WORK INSTRUCTION
Restate, word for word, every line of the data.

*** INFORMATION ***

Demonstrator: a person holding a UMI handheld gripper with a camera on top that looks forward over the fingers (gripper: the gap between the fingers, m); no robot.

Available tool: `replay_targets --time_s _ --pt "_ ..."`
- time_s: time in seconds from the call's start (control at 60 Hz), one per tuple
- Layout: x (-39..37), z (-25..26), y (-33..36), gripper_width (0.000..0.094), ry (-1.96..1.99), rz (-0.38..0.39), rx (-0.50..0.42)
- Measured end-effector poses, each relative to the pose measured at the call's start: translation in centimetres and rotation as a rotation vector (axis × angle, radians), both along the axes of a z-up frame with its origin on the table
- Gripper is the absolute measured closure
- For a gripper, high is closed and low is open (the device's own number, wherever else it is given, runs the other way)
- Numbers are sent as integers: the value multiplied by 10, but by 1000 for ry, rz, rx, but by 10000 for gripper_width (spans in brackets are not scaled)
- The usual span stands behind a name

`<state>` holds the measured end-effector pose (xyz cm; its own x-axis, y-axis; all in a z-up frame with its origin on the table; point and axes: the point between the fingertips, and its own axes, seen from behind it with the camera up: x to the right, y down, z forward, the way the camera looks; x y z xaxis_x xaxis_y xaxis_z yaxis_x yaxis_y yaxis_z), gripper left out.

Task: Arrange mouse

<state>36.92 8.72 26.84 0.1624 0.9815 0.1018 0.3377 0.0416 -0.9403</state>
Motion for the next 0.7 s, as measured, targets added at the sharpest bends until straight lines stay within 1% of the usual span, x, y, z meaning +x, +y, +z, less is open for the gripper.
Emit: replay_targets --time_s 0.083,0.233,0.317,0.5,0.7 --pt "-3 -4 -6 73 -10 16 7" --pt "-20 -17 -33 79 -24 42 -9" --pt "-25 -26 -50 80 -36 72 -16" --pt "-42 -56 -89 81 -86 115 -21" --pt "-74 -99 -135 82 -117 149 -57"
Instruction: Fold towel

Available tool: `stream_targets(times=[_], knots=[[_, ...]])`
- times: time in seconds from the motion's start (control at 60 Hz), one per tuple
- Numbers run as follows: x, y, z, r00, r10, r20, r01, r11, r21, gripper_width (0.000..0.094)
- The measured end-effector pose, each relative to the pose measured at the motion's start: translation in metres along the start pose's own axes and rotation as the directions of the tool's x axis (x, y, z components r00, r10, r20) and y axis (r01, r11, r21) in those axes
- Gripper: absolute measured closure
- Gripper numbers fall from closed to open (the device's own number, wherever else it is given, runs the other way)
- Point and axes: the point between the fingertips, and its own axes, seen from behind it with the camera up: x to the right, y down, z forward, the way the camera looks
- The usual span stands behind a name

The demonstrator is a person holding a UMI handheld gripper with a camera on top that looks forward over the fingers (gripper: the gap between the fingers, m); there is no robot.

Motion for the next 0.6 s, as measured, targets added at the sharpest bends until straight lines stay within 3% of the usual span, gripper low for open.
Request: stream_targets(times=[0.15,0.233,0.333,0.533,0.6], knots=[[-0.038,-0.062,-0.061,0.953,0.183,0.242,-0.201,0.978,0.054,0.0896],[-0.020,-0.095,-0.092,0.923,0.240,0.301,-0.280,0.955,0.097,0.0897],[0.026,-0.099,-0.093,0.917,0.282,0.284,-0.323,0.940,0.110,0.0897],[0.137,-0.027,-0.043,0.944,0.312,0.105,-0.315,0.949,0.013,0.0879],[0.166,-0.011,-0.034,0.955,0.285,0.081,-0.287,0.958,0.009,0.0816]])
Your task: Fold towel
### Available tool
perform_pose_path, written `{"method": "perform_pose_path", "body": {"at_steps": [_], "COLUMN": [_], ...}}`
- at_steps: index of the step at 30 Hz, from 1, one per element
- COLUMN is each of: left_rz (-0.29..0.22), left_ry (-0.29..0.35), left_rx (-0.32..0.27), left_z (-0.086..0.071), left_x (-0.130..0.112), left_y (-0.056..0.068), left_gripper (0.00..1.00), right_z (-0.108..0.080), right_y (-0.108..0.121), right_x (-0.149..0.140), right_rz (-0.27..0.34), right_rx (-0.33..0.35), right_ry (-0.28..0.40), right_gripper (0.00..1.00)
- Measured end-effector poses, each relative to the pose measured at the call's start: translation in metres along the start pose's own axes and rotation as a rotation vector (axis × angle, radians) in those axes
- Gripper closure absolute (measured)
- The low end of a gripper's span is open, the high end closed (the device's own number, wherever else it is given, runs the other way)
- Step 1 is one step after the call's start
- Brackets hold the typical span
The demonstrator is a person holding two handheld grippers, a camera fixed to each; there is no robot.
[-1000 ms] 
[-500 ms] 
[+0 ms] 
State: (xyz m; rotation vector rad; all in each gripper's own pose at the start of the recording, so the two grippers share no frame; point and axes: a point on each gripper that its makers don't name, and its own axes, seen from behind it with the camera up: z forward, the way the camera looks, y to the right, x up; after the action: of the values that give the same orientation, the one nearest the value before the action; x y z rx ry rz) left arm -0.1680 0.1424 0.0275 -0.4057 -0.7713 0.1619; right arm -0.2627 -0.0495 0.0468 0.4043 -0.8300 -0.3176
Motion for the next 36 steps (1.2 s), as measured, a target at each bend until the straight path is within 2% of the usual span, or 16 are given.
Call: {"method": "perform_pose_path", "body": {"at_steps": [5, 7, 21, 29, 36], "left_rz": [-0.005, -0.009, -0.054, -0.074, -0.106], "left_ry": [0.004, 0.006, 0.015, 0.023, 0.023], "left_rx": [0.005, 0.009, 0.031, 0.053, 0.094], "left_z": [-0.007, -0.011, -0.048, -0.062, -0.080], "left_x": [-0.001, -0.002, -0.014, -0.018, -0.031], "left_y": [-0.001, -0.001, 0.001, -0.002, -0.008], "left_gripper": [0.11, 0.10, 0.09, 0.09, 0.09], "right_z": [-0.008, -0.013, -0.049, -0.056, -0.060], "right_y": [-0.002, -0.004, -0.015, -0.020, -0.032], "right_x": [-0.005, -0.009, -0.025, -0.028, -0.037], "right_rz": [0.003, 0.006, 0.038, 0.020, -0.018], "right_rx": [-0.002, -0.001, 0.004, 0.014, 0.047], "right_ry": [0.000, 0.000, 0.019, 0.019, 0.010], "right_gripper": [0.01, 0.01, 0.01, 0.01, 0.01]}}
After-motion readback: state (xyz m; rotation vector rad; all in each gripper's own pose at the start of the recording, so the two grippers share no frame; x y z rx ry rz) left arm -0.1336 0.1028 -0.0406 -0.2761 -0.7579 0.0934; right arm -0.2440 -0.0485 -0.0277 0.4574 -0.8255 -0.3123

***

ANSWER BELOW
Demonstrator: a person holding a UMI handheld gripper with a camera on top that looks forward over the fingers (gripper: the gap between the fingers, m); no robot.

Available tool: `replay_targets --time_s _ --pt "_ ..."`
- time_s: time in seconds from the call's start (control at 60 Hz), one per tuple
- Layout: x (-39..37), z (-25..26), y (-33..36), gripper_width (0.000..0.094), ry (-1.96..1.99), rz (-0.38..0.39), rx (-0.50..0.42)
- Measured end-effector poses, each relative to the pose measured at the call's start: translation in centimetres and rotation as a rotation vector (axis × angle, radians), both along the axes of a z-up frame with its origin on the table
- Gripper is the absolute measured closure
- For a gripper, high is closed and low is open (the device's own number, wherever else it is given, runs the other way)
- Numbers are sent as integers: the value multiplied by 10, but by 1000 for ry, rz, rx, but by 10000 for gripper_width (spans in brackets are not scaled)
- The usual span stands behind a name

`<state>` holds the measured end-effector pose (xyz cm; its own x-axis, y-axis; all in a z-up frame with its origin on the table; point and axes: the point between the fingertips, and its own axes, seen from behind it with the camera up: x to the right, y down, z forward, the way the camera looks; x y z xaxis_x xaxis_y xaxis_z yaxis_x yaxis_y yaxis_z), gripper left out.

Task: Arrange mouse

<state>36.92 8.72 26.84 0.1624 0.9815 0.1018 0.3377 0.0416 -0.9403</state>
Motion for the next 0.7 s, as measured, targets added at the sharpest bends until straight lines stay within 1% of the usual span, x, y, z meaning +x, +y, +z, less is open for the gripper.
Emit: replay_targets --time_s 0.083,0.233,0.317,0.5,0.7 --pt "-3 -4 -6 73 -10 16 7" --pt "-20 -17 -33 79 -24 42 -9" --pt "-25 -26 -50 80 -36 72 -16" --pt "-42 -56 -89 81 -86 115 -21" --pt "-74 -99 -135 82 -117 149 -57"
Instruction: Fold towel

Available tool: `stream_targets(times=[_], knots=[[_, ...]])`
- times: time in seconds from the motion's start (control at 60 Hz), one per tuple
- Numbers run as follows: x, y, z, r00, r10, r20, r01, r11, r21, gripper_width (0.000..0.094)
- The measured end-effector pose, each relative to the pose measured at the motion's start: translation in metres along the start pose's own axes and rotation as the directions of the tool's x axis (x, y, z components r00, r10, r20) and y axis (r01, r11, r21) in those axes
- Gripper: absolute measured closure
- Gripper numbers fall from closed to open (the device's own number, wherever else it is given, runs the other way)
- Point and axes: the point between the fingertips, and its own axes, seen from behind it with the camera up: x to the right, y down, z forward, the way the camera looks
- The usual span stands behind a name

The demonstrator is a person holding a UMI handheld gripper with a camera on top that looks forward over the fingers (gripper: the gap between the fingers, m); there is no robot.

Motion for the next 0.6 s, as measured, targets added at the sharpest bends until straight lines stay within 3% of the usual span, gripper low for open.
Request: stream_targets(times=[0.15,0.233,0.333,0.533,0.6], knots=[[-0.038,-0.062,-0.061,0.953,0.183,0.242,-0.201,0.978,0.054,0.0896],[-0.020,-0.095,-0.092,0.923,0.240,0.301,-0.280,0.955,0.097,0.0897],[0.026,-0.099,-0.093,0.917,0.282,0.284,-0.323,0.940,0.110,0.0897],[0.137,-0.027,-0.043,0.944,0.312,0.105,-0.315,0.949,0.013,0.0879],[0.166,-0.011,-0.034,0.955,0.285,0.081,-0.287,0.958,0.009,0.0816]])
Your task: Fold towel
### Available tool
perform_pose_path, written `{"method": "perform_pose_path", "body": {"at_steps": [_], "COLUMN": [_], ...}}`
- at_steps: index of the step at 30 Hz, from 1, one per element
- COLUMN is each of: left_rz (-0.29..0.22), left_ry (-0.29..0.35), left_rx (-0.32..0.27), left_z (-0.086..0.071), left_x (-0.130..0.112), left_y (-0.056..0.068), left_gripper (0.00..1.00), right_z (-0.108..0.080), right_y (-0.108..0.121), right_x (-0.149..0.140), right_rz (-0.27..0.34), right_rx (-0.33..0.35), right_ry (-0.28..0.40), right_gripper (0.00..1.00)
- Measured end-effector poses, each relative to the pose measured at the call's start: translation in metres along the start pose's own axes and rotation as a rotation vector (axis × angle, radians) in those axes
- Gripper closure absolute (measured)
- The low end of a gripper's span is open, the high end closed (the device's own number, wherever else it is given, runs the other way)
- Step 1 is one step after the call's start
- Brackets hold the typical span
The demonstrator is a person holding two handheld grippers, a camera fixed to each; there is no robot.
[-1000 ms] 
[-500 ms] 
[+0 ms] 
State: (xyz m; rotation vector rad; all in each gripper's own pose at the start of the recording, so the two grippers share no frame; point and axes: a point on each gripper that its makers don't name, and its own axes, seen from behind it with the camera up: z forward, the way the camera looks, y to the right, x up; after the action: of the values that give the same orientation, the one nearest the value before the action; x y z rx ry rz) left arm -0.1680 0.1424 0.0275 -0.4057 -0.7713 0.1619; right arm -0.2627 -0.0495 0.0468 0.4043 -0.8300 -0.3176
Motion for the next 36 steps (1.2 s), as measured, a target at each bend until the straight path is within 2% of the usual span, or 16 are given.
Call: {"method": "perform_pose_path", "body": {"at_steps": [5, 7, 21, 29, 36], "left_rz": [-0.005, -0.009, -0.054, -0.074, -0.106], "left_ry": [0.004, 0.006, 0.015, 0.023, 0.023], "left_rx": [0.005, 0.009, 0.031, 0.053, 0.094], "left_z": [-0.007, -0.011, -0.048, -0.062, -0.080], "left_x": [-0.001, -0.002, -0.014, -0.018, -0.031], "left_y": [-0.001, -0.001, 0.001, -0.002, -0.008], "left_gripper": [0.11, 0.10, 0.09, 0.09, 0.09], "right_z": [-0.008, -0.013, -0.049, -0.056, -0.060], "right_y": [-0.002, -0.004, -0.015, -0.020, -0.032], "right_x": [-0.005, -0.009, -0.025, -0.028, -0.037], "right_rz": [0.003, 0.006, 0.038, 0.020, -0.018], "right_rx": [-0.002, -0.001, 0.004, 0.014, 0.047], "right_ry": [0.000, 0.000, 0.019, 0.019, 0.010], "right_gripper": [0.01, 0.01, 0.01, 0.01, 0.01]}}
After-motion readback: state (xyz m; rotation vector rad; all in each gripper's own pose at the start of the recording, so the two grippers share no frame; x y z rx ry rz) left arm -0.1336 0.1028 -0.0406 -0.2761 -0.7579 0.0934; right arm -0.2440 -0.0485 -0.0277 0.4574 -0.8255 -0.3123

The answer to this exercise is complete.